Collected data
Segment Open
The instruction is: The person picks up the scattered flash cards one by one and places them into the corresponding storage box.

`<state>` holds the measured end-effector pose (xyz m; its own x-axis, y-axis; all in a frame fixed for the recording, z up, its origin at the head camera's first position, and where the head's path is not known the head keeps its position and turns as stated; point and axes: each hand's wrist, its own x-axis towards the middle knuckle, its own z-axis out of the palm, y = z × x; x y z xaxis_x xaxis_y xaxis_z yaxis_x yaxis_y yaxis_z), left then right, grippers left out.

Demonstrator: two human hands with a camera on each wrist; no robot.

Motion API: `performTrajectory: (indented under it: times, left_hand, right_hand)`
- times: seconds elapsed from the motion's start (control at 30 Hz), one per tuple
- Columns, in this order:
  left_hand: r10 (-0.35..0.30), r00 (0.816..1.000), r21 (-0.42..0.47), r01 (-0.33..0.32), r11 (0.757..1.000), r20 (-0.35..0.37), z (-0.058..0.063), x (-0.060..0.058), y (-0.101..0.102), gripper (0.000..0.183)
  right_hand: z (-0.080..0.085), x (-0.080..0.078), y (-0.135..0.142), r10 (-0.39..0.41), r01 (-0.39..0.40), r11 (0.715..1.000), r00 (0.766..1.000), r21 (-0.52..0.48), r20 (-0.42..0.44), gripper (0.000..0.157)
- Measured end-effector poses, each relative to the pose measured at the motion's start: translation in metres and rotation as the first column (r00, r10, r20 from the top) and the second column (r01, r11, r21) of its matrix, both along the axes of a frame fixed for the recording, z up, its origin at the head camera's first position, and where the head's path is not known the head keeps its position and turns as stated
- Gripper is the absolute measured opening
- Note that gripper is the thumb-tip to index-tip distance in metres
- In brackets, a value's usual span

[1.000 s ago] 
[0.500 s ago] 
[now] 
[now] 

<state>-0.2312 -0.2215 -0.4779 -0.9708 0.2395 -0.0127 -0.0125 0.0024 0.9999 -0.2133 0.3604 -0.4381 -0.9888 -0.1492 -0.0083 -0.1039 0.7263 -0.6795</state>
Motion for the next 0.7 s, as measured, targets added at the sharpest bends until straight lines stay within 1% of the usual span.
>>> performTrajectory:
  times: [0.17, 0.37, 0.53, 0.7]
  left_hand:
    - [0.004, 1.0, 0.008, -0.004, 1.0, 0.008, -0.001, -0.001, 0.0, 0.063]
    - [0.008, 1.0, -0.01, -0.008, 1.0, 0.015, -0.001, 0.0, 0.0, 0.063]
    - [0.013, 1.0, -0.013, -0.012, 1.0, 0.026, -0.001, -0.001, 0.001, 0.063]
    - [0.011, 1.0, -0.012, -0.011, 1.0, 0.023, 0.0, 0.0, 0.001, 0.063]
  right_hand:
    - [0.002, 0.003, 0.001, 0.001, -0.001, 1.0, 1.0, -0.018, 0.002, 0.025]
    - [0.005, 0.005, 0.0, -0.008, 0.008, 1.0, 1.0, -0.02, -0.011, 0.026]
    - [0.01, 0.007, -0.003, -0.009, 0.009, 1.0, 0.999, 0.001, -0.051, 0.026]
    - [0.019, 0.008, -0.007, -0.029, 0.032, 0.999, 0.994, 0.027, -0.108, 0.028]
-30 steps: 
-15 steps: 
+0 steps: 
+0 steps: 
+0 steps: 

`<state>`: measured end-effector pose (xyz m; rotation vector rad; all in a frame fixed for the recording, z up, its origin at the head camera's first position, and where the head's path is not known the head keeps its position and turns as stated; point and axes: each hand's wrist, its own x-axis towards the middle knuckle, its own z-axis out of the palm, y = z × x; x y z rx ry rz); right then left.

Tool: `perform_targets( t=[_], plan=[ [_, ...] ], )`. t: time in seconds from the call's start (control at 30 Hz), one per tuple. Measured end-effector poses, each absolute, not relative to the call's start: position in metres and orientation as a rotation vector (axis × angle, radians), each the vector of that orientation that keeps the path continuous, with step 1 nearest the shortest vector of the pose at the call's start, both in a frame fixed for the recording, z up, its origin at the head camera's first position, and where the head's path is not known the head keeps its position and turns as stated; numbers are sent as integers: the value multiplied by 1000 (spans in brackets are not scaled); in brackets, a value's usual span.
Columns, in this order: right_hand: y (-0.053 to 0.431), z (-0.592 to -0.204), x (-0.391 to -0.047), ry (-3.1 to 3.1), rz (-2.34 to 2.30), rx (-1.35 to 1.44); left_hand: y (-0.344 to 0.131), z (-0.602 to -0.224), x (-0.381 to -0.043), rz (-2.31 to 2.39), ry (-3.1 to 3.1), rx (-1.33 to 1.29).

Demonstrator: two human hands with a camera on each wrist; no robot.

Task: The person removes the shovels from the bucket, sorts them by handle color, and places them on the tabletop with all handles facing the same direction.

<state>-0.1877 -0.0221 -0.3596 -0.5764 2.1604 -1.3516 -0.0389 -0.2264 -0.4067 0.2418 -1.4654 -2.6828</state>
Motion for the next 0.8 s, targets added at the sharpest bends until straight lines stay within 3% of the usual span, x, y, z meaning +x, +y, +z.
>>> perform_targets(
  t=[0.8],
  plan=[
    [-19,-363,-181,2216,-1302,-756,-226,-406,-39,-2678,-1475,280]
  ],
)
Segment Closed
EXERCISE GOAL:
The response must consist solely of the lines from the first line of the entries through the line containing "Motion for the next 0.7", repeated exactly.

RESULT OF THIS TASK:
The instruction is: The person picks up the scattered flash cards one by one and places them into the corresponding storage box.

`<state>` holds the measured end-effector pose (xyz m; its own x-axis, y-axis; all in a frame fixed for the recording, z up, its origin at the head camera's first position, and where the head's path is not known the head keeps its position and turns as stated; point and axes: each hand's wrist, its own x-axis towards the middle knuckle, its own z-axis out of the palm, y = z × x; x y z xaxis_x xaxis_y xaxis_z yaxis_x yaxis_y yaxis_z), left then right, grippers left out.

Demonstrator: two human hands with a camera on each wrist; no robot.

Motion API: `performTrajectory: (indented under it: times, left_hand, right_hand)`
- times: seconds elapsed from the motion's start (control at 30 Hz), one per tuple
- Columns, in this order:
  left_hand: r10 (-0.35..0.30), r00 (0.816..1.000), r21 (-0.42..0.47), r01 (-0.33..0.32), r11 (0.757..1.000), r20 (-0.35..0.37), z (-0.058..0.063), x (-0.060..0.058), y (-0.101..0.102), gripper (0.000..0.183)
  right_hand: z (-0.080..0.085), x (-0.080..0.078), y (-0.135..0.142), r10 (-0.39..0.41), r01 (-0.39..0.40), r11 (0.715..1.000), r00 (0.766..1.000), r21 (-0.52..0.48), r20 (-0.42..0.44), gripper (0.000..0.157)
- Measured end-effector poses, each relative to the pose measured at the motion's start: translation in metres and rotation as the first column (r00, r10, r20 from the top) and the second column (r01, r11, r21) of its matrix, both along the axes of a frame fixed for the recording, z up, its origin at the head camera's first position, and where the head's path is not known the head keeps its position and turns as stated
- Gripper is the absolute measured opening
- Note that gripper is the thumb-tip to index-tip distance in metres
- In brackets, a value's usual span

[1.000 s ago] 
[0.500 s ago] 
[now] 
[now] 

<state>-0.2312 -0.2215 -0.4779 -0.9708 0.2395 -0.0127 -0.0125 0.0024 0.9999 -0.2133 0.3604 -0.4381 -0.9888 -0.1492 -0.0083 -0.1039 0.7263 -0.6795</state>
Motion for the next 0.7 s, as measured, targets added at the sharpest bends until straight lines stay within 1% of the usual span.

The answer contains nothing further.